The CDR is the Complimentarity-Determining Region. Also called the Hypervariable region beacuse it is the most variable portion of the variable region. It is the region of the Ig molecule which actually binds to the antigen. The CDR is the antigen binding site.
What does “valence” mean in terms of Ig molecules, and what is the valence of IgG, IgA, IgM, Fab and F(ab2)?
Valence refers to the number of antigens an Ig molecule may bind to. The valence of IgG = 2, IgA = 4, IgM = 10, Fab = 1, and F(ab2) = 2.
What are subclasses or iostypes, and how many are there of each Ig class?
Subclasses (isotypes) are variants of the five main Ig classes. There are four IgG isotypes (IgG1-4), two IgA (IgA1&2), two IgM (IgM1&2), and only one type of IgD and IgE. Isotypes/subclasses are NOT different alleles.
What are Ig allotypes?
Allotypes are actual allelic differences between individuals, unlike isotypes. Allotypes are heritable and can be used to determine relatedness of individuals and in forensic medicine.
What are idiotypes and anti-idiotypes?
An idiotype is the specific sequence of the V(D)J, hypervariable region, individual to that antibody-producing cell. An anti-idiotype is an antibody that is created (likely in another species) that is specific to that particular idiotype. The idiotype (normal antibody) would play the role of antigen to the anti-idiotype.
What are the normal concentrations of each class of Ig in serum?
IgG = 1000 mg/dl; IgA = 200 mg/dl; IgM = 100 mg/dl; IgD = 5 mg/dl; IgE = 0.02 mg/dl. Note: IgG is 10x more concentrated than IgM
What is the structure and function of IgG?
IgG is the main antibody in blood and tissue fluids. It neutralizes toxins. It binds bacteria and facilitates their destruction by activating complement and by helping phagocytic cells bind them. It is constructed of two light chains and two gamma heavy chains with three constant (HC) regions.
What is the structure and function of IgE?
IgE is important in resistance to parasites (worms, e.g.). It is also the antibody that causes Type 1 Immunopathology, which is immediate hypersensitivity or allergy. It is composed of two light chains and two epsilon heavy chains with four constant (HC) regions.

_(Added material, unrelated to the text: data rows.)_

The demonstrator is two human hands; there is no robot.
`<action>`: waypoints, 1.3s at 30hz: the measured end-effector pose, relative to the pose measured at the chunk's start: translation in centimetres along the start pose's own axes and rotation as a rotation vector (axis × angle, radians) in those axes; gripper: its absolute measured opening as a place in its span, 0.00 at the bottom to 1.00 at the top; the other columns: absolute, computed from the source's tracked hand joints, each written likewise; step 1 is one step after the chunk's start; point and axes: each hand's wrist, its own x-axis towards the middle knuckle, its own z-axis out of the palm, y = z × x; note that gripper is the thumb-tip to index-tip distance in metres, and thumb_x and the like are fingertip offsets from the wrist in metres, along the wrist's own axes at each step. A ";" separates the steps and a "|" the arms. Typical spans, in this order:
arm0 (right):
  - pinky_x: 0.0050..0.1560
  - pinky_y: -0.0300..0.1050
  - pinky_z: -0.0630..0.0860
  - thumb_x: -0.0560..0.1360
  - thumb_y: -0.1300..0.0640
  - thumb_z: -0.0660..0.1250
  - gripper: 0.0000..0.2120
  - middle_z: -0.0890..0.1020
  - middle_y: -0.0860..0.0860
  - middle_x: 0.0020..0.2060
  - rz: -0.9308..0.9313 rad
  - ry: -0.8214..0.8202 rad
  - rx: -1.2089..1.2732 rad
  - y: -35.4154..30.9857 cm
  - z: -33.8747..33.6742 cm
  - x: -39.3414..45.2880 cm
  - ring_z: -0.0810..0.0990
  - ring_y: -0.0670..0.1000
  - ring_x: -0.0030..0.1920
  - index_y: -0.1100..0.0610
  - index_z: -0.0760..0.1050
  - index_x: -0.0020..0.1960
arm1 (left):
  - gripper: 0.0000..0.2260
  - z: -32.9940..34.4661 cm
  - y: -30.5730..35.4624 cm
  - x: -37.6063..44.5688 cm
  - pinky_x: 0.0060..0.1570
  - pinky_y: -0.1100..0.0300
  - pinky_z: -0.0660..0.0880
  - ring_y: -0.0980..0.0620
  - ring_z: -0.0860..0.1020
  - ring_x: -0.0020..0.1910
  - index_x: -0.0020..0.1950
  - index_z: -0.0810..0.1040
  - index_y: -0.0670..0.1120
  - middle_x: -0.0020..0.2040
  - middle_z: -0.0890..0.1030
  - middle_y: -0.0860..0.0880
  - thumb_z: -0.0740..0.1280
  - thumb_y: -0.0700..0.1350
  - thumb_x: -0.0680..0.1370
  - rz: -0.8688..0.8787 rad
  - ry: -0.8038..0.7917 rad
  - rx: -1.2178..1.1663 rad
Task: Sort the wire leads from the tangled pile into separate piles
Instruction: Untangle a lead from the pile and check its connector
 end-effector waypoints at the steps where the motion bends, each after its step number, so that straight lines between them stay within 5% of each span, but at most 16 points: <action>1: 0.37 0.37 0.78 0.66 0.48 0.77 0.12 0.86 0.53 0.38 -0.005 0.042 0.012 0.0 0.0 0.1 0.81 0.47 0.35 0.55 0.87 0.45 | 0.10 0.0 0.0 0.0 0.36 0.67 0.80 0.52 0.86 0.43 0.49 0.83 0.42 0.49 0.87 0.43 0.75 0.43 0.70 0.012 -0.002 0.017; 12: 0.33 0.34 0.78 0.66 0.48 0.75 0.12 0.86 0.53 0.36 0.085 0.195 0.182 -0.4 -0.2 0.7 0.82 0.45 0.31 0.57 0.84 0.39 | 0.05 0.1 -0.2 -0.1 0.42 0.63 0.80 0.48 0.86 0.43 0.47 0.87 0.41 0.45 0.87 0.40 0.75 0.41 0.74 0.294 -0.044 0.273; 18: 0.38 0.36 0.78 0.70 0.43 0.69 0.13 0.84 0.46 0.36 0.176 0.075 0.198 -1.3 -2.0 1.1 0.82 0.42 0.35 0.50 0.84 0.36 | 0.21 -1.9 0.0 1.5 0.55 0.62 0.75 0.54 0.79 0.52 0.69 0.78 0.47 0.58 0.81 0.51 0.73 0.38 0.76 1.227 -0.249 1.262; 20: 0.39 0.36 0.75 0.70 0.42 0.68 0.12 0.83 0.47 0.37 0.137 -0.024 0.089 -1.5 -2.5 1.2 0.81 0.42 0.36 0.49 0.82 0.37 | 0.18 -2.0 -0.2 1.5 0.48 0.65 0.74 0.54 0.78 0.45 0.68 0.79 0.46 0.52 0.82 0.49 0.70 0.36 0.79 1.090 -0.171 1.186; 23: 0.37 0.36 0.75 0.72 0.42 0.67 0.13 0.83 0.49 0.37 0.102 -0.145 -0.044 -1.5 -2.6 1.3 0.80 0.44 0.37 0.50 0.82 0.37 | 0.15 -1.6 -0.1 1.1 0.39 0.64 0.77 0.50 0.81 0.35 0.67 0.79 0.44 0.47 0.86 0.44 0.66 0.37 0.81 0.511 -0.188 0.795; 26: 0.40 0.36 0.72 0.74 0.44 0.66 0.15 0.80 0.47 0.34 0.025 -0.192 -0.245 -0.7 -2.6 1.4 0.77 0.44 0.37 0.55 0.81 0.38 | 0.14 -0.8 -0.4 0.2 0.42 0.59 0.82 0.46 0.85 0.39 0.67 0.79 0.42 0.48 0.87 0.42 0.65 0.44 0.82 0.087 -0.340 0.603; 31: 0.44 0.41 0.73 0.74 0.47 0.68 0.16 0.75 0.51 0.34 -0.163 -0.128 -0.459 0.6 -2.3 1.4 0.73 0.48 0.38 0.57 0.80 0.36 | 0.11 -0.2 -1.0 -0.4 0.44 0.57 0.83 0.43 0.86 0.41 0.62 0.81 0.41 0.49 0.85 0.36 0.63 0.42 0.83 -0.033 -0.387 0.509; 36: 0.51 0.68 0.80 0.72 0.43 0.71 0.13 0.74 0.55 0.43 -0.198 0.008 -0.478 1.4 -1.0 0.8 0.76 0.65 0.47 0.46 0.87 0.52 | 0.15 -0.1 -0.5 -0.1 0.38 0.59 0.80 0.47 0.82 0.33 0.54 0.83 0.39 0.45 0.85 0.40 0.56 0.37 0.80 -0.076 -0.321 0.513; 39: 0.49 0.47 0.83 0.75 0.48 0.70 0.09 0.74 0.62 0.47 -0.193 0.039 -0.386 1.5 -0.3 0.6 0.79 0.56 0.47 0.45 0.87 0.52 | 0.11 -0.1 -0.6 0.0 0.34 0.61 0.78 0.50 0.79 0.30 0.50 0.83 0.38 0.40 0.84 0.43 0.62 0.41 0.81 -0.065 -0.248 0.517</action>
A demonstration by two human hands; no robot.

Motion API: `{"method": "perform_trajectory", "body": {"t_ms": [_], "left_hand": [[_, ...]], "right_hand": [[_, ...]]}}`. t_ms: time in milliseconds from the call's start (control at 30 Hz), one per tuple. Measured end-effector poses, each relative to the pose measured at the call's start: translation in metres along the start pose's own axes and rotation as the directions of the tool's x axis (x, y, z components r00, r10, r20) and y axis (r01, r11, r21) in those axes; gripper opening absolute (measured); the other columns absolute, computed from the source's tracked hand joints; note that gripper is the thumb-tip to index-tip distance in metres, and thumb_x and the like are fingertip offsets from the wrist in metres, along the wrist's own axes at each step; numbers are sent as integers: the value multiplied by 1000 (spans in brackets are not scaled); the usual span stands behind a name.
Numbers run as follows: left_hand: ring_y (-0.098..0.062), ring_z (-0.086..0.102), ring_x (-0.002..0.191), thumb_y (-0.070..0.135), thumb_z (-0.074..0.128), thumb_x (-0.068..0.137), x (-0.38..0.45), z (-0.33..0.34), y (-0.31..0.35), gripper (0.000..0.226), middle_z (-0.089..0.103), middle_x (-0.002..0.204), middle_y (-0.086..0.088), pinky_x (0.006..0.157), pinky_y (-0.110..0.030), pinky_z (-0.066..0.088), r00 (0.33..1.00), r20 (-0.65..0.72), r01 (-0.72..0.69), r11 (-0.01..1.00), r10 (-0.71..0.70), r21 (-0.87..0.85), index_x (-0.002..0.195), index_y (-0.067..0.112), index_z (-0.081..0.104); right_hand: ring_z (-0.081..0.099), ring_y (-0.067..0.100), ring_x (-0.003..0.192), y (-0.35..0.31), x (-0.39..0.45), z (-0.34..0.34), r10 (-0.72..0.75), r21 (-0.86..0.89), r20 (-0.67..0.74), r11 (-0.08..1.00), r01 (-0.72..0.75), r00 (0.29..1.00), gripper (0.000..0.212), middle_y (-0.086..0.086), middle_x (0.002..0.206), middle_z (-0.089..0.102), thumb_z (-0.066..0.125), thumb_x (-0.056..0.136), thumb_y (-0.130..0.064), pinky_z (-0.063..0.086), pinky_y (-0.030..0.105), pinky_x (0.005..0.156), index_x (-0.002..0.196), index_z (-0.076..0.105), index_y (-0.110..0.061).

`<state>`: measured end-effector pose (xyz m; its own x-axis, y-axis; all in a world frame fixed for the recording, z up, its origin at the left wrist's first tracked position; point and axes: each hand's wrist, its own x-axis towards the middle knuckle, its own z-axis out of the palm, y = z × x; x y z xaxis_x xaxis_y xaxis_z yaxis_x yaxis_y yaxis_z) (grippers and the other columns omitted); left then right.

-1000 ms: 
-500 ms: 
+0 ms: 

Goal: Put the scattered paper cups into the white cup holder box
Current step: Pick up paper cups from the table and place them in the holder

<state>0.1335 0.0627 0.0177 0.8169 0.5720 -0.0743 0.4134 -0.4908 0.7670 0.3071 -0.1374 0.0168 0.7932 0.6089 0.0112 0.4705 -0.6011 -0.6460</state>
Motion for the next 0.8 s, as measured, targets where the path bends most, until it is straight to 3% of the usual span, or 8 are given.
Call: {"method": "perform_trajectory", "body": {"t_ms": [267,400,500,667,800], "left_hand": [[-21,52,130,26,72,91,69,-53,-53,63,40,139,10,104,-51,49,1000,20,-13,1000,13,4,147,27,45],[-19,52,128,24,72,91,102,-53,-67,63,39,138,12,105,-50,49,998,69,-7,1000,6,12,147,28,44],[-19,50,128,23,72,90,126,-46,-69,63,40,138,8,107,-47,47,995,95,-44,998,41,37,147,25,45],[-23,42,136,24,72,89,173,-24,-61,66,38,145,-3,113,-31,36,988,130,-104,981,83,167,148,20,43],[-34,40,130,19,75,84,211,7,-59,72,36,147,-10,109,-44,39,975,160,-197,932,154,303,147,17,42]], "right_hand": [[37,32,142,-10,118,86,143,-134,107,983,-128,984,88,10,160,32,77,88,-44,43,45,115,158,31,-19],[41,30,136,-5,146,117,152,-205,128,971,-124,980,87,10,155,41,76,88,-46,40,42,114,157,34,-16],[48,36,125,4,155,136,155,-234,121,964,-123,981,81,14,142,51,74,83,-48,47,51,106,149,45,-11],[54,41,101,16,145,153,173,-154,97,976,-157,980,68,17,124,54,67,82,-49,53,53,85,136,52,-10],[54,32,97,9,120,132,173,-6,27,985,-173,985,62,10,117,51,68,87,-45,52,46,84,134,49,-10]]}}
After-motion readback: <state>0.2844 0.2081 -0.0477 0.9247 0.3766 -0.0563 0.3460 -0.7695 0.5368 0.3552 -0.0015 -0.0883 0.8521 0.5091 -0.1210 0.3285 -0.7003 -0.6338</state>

What is the structure and function of IgA?
In the blood, IgA functions similarly to IgG, but its real role is as the dimer form in secretions, where its Secretory Component protects it from proteolysis. IgA is a dimer of two sets of light chains and two sets of alpha heavy chains, with three constant regions (HC), a J-chain, and secretory component.
What is the structure and function of IgM?
IgM functions much like IgG. It is the first antibody to appear in the serum after immunization, and it is very efficient at activating compliment. However, its large size prevents it from getting into tissue fluids efficiently. It is a pentamer composed of five fully formed, mu heavy chain antibodies and one J chain.
What is the structure and function of IgD?
IgD functions as a cell surface receptor on B cells. It is composed of two light chains and two delta heavy chains with three constant regions (HC) and an extra long hinge region.
What happens when an IgG or IgM binds to an antigen?
Binding of an IgG or IgM to an antigen causes a conformational change in the hinge region of the Ig molecule which then causes a bulging of the Fc region. If IgG is bound, this conformational change leads to the binding of PMNs, eosinophils, and macrophages which have receptors (FcR) for the IgG (but NOT IgM). The conformational shift also triggers the binding of C1q, the first protein of the complement sequence, but only if there are two adjacent, bound Igs. This is why IgM is so effective at activating compliment as it always has five available Fc regions for C1q binding.